[Data extracted from a collection]
──────
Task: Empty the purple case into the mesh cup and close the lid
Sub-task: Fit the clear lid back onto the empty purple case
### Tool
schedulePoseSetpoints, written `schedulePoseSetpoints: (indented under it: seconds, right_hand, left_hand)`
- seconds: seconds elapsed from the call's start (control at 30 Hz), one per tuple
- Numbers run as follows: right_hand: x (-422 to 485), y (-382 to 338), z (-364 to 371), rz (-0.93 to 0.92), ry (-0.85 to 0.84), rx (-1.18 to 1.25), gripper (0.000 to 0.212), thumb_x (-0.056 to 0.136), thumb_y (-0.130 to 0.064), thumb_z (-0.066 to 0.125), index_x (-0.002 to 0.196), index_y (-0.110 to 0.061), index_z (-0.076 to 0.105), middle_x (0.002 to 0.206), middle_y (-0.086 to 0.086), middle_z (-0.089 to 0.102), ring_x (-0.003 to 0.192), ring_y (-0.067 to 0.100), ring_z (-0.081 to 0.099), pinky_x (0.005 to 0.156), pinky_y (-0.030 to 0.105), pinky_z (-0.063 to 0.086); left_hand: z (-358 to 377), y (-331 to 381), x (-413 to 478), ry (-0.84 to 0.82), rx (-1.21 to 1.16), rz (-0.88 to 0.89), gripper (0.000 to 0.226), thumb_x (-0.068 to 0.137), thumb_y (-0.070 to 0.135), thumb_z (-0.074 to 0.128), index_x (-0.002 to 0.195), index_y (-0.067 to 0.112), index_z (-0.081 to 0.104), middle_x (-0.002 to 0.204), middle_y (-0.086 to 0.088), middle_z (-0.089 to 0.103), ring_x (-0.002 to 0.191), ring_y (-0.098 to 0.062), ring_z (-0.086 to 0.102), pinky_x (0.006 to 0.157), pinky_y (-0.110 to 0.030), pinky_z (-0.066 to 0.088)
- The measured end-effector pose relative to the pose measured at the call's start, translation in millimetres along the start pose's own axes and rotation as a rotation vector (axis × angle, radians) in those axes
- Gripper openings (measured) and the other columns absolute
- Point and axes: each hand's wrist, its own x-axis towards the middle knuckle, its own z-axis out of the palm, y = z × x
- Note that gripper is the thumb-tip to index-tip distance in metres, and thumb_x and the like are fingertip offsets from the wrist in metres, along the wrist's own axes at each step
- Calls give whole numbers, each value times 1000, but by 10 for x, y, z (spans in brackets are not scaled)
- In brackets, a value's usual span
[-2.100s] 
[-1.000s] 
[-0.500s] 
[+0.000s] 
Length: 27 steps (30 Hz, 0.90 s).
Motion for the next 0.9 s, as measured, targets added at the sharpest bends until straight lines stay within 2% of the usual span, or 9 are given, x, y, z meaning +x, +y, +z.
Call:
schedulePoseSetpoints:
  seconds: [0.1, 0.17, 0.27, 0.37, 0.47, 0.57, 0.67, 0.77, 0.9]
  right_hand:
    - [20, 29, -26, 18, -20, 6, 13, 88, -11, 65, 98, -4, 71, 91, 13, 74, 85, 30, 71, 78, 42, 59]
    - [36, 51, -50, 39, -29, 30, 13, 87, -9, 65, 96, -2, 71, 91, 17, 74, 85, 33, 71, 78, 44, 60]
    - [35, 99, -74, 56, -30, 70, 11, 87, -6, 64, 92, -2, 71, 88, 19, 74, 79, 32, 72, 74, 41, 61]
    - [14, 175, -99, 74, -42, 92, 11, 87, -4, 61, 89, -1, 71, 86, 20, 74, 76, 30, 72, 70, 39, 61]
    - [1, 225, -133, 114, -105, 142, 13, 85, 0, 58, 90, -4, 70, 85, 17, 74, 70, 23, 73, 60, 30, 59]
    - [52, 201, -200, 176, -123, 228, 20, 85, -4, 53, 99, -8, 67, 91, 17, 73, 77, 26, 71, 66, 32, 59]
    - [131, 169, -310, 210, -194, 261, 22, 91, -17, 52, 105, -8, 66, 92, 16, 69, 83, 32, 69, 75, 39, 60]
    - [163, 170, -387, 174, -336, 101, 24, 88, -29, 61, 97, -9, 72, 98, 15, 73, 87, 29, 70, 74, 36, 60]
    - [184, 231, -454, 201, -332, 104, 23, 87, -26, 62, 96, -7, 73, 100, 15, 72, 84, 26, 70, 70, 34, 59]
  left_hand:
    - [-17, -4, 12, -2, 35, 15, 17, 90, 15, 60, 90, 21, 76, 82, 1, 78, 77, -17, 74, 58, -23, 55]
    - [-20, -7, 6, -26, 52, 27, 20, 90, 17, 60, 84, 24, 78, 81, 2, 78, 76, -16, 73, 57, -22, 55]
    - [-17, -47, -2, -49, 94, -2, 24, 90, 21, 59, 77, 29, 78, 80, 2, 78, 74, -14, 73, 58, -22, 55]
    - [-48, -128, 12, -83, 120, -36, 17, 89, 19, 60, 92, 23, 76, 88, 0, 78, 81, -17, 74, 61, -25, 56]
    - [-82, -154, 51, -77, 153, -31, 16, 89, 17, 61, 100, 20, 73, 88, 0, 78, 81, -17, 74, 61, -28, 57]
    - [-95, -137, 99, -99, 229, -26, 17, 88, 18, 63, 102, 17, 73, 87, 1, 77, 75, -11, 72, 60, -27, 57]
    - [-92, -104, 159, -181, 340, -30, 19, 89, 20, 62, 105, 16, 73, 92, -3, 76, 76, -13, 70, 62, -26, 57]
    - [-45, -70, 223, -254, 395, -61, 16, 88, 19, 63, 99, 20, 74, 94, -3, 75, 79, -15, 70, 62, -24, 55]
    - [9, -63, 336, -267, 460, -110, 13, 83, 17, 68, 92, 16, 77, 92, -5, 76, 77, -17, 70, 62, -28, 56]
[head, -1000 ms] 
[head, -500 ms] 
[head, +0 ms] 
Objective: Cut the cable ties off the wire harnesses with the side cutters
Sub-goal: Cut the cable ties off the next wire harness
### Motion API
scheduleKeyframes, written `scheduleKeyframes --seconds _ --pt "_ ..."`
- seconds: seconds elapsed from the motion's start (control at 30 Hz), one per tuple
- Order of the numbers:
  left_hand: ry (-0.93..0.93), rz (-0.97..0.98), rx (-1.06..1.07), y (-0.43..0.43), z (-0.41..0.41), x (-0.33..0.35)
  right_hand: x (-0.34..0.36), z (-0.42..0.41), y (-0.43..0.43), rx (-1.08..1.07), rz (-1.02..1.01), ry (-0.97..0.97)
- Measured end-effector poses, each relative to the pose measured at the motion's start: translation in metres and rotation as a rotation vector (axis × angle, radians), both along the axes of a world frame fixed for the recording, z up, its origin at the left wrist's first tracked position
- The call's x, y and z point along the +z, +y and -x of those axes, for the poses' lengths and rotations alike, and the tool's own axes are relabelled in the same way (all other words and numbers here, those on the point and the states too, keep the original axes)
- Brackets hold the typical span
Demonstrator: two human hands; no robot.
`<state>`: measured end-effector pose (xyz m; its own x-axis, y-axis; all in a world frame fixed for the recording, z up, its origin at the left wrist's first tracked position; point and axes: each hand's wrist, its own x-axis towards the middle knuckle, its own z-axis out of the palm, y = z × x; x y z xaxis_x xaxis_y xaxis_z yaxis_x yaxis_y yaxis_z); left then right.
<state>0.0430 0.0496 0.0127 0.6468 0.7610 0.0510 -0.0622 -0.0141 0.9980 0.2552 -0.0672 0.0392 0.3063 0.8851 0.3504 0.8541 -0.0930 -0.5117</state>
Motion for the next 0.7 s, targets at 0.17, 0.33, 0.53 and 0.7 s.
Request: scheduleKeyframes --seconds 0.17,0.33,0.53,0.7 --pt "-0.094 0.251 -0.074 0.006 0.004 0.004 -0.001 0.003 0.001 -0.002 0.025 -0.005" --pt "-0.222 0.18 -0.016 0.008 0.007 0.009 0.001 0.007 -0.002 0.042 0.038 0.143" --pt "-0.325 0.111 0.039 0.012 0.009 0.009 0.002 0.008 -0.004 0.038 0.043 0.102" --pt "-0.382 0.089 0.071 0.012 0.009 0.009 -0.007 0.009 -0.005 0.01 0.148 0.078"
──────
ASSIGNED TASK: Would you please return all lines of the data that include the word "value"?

RESPONSE AREA:
- Calls give whole numbers, each value times 1000, but by 10 for x, y, z (spans in brackets are not scaled)
- In brackets, a value's usual span

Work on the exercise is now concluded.